Records contained in a dataset:
◇ ◇ ◇ ◇

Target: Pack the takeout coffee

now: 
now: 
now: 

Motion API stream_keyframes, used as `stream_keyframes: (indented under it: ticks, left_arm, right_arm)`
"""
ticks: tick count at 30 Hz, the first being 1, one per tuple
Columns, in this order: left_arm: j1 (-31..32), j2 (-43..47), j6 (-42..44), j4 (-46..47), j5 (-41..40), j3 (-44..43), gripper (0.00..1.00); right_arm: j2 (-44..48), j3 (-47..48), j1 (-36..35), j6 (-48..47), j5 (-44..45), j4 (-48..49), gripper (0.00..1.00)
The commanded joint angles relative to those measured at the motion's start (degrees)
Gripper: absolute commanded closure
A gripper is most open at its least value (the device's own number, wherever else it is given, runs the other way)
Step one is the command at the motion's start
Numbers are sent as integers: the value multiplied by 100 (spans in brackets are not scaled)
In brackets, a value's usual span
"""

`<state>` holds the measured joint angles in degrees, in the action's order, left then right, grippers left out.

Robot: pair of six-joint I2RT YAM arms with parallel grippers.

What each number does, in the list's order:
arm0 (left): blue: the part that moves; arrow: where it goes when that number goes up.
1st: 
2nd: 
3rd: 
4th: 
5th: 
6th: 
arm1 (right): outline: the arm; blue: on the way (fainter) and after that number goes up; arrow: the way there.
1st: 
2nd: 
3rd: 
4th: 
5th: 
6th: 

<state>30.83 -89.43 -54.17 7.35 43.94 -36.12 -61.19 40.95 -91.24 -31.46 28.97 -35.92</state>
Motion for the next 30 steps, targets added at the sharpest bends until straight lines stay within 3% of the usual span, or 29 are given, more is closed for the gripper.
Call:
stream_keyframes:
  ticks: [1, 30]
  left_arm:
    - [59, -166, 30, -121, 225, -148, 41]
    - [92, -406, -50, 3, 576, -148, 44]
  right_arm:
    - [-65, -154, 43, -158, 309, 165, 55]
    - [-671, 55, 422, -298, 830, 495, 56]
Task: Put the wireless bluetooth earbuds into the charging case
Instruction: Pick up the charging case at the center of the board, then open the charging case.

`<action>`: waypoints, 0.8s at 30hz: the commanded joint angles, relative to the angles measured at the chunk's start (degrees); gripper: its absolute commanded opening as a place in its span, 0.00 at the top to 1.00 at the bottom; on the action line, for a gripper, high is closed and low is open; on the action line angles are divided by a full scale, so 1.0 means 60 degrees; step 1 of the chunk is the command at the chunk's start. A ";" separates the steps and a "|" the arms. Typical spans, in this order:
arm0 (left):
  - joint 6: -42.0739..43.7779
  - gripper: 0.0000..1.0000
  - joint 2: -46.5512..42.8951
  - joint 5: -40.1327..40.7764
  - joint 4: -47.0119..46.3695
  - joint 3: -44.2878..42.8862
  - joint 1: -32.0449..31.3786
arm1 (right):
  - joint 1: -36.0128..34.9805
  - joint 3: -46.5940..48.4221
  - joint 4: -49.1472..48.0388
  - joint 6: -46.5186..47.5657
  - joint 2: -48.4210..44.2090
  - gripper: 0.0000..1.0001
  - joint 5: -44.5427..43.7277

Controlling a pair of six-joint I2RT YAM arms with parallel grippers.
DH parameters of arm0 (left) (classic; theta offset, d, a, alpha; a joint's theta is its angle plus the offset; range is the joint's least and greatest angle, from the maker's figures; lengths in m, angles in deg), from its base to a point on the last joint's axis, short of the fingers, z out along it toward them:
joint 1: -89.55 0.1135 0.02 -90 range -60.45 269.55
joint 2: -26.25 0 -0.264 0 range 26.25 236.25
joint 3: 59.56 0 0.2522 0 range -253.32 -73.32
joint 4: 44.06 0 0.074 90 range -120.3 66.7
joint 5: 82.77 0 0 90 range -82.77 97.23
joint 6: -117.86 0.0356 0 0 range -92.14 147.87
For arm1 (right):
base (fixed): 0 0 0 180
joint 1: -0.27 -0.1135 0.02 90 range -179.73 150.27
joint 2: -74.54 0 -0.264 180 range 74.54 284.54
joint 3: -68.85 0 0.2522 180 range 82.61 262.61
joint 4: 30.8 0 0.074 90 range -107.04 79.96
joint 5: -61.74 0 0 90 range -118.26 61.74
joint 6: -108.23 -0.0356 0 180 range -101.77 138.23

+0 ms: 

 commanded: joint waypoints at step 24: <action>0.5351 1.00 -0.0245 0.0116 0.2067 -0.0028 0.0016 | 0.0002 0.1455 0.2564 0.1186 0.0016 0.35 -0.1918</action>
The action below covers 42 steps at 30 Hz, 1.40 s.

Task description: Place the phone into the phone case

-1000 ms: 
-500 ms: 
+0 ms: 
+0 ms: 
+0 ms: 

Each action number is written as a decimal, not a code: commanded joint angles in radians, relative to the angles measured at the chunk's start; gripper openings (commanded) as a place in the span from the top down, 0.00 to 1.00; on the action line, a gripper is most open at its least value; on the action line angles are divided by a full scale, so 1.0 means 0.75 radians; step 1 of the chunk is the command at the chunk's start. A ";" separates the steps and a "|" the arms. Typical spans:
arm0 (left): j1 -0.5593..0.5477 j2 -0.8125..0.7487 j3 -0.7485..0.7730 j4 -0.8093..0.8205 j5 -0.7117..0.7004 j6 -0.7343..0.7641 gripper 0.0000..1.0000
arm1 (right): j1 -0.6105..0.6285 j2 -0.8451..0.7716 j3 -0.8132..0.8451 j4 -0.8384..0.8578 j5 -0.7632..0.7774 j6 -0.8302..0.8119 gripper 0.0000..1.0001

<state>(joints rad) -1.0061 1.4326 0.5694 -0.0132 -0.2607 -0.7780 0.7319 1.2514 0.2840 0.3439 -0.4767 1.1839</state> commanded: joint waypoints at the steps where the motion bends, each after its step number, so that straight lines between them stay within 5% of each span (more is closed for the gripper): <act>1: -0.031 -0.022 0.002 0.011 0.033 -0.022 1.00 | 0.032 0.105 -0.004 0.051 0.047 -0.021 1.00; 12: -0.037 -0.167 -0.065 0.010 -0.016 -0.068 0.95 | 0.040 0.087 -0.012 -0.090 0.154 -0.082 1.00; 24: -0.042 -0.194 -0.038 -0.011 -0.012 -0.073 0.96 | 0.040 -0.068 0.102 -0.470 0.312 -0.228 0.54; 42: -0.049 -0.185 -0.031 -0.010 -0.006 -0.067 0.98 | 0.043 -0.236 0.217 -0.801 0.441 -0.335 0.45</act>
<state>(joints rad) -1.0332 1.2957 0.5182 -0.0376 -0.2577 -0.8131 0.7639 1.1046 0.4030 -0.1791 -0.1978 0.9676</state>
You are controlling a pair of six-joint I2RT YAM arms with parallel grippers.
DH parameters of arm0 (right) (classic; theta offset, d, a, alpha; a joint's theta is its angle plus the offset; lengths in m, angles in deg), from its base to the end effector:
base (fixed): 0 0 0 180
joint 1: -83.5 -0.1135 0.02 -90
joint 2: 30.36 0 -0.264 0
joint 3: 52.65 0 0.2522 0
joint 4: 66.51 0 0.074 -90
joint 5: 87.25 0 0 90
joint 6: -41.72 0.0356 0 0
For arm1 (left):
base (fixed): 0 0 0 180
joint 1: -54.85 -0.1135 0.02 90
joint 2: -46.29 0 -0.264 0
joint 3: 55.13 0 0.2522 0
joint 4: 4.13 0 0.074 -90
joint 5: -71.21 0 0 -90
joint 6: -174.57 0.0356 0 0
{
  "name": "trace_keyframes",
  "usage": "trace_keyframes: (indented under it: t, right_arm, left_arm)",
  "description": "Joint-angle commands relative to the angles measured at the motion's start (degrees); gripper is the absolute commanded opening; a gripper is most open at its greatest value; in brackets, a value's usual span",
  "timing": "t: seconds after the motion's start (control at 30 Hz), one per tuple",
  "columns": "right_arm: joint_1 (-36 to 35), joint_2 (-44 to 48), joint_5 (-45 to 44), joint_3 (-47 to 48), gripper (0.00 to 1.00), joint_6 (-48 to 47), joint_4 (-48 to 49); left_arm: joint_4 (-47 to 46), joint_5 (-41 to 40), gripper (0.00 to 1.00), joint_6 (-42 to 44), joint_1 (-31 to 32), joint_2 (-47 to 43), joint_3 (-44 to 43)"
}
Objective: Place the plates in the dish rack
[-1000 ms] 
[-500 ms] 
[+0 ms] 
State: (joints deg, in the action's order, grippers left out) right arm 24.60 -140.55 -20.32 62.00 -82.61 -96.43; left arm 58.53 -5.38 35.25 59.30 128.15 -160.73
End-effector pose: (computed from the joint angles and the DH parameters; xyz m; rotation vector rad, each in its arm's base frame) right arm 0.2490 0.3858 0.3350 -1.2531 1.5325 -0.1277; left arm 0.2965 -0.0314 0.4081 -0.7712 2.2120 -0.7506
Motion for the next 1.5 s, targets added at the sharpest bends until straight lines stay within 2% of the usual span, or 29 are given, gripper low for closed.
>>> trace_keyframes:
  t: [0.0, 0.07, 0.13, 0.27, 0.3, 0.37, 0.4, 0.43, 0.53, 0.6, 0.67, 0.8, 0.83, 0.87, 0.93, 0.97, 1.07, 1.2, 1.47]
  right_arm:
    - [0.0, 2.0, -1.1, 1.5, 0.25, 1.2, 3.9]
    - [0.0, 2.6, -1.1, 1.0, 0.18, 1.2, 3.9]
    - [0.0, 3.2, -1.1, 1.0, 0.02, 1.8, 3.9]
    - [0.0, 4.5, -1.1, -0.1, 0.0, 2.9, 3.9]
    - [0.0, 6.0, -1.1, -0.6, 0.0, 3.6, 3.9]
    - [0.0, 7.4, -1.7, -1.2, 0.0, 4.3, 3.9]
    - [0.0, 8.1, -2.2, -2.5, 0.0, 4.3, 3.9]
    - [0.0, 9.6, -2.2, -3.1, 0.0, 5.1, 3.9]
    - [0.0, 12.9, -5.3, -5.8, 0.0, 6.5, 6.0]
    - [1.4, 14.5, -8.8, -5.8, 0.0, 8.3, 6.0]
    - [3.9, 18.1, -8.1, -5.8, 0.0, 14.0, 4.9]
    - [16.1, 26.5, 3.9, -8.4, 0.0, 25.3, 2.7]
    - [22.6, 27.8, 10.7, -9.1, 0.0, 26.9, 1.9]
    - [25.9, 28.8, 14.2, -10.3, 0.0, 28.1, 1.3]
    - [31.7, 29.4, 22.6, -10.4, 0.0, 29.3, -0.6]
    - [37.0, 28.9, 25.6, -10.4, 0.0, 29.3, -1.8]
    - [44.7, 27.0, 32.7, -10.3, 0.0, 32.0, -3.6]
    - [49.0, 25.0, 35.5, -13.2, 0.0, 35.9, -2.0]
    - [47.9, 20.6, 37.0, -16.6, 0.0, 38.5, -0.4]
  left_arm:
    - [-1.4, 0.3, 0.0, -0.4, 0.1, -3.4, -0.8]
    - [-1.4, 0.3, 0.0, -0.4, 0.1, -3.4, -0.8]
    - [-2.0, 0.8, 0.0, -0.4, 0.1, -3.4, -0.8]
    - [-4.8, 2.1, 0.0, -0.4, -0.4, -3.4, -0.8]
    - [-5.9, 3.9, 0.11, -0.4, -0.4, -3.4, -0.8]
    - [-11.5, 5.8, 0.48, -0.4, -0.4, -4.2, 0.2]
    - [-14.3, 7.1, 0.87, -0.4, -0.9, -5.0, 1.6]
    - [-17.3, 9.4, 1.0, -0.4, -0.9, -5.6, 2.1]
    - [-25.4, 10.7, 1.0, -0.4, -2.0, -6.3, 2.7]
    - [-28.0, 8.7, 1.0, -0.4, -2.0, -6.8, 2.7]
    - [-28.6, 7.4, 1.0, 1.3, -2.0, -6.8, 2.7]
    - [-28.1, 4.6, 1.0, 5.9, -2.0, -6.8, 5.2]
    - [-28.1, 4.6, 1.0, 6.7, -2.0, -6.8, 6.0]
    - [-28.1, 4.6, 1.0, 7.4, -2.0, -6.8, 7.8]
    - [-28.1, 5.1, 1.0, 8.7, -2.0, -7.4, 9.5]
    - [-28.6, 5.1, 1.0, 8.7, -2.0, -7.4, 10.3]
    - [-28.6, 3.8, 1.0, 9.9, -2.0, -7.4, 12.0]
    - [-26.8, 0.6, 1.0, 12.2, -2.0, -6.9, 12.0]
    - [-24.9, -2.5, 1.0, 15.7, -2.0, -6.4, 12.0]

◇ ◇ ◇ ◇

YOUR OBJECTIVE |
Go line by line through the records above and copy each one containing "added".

RESPONSE AREA |
Motion for the next 30 steps, targets added at the sharpest bends until straight lines stay within 3% of the usual span, or 29 are given, more is closed for the gripper.
Motion for the next 1.5 s, targets added at the sharpest bends until straight lines stay within 2% of the usual span, or 29 are given, gripper low for closed.

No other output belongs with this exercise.